Cancer Research UK - Low cancer symptom awareness linked to lower chance of survival
In regions where cancer survival is poorer, people on average have lower awareness of cancer symptoms, according to new findings (link is external) published yesterday in the British Journal of Cancer (link is external)*.
Researchers also found that general awareness of cancer symptoms varies greatly across England.
This is the first study in England to look at whether regional variation in cancer survival might be linked to regional variation in cancer symptom awareness and barriers to seeing the GP.
On average, each additional cancer symptom recognised was associated with about a 1.6 per cent increase in 1 year overall cancer survival for patients in that region.

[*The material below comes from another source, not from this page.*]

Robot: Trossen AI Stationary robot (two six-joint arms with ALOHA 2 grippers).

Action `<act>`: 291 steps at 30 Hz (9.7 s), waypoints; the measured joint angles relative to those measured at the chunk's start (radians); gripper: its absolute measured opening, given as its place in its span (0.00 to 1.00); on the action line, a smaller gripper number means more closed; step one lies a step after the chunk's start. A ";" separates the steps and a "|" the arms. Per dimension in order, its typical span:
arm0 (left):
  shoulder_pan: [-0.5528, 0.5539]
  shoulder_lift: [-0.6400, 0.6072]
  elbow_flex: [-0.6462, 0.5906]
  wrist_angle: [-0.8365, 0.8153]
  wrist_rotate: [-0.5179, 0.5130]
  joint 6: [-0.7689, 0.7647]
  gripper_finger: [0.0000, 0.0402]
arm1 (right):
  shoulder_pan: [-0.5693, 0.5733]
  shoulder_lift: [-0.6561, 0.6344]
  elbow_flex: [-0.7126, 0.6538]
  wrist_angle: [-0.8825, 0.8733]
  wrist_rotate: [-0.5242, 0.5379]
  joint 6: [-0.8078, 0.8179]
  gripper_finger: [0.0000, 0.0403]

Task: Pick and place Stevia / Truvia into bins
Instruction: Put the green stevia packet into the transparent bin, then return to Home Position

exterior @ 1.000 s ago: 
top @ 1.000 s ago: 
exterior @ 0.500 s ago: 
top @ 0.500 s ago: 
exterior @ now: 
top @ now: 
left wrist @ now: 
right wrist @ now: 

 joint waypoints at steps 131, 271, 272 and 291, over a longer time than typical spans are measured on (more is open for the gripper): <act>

In this study, only breast cancer survival was associated with perceived barriers to seeing the doctor - such as embarrassment and difficulties getting transport to the doctor’s surgery.
East London had the lowest awareness of cancer symptoms and highest average number of barriers to seeking medical help among the region’s residents. The highest cancer awareness was found in areas such as Peterborough, Bedfordshire and Cambridgeshire.
Dr Maja Niksic (link is external), lead author at the London School of Hygiene & Hygiene Tropical Medicine (link is external), said: “A range of things can influence cancer survival. Stage of disease at diagnosis is one of them, and if we can ensure more people know what to look out for and see their GP if they notice any unusual or persistent changes, we may be able to reduce the numbers of patients who are diagnosed with advanced disease, where curative treatment is not often an option.
“Based on our research we think that health campaigns should focus on helping people to recognise cancer symptoms early and seek medical advice about these – especially in socio-economically deprived areas, where cancer survival is generally lower.”
“Research like this helps reinforce the value of the Government’s investment in public cancer awareness campaigns, and can be used to better inform and direct efforts.”
Jessica Kirby, senior health information manager at Cancer Research UK, said: “It’s important the public are informed about getting to know their body and what’s normal for them, and spotting potential cancer signs and symptoms. And we need to ensure people feel they can go and see their GP if they notice any unusual changes.
“Many things influence cancer survival and there could be other explanations for the variation in survival across the UK. For example, risk factors like smoking could influence survival, and the way health services are set up may also play a part. The NHS should ensure that everyone can have the right information and access to services to give them the best chance of being diagnosed and treated promptly, wherever they live.”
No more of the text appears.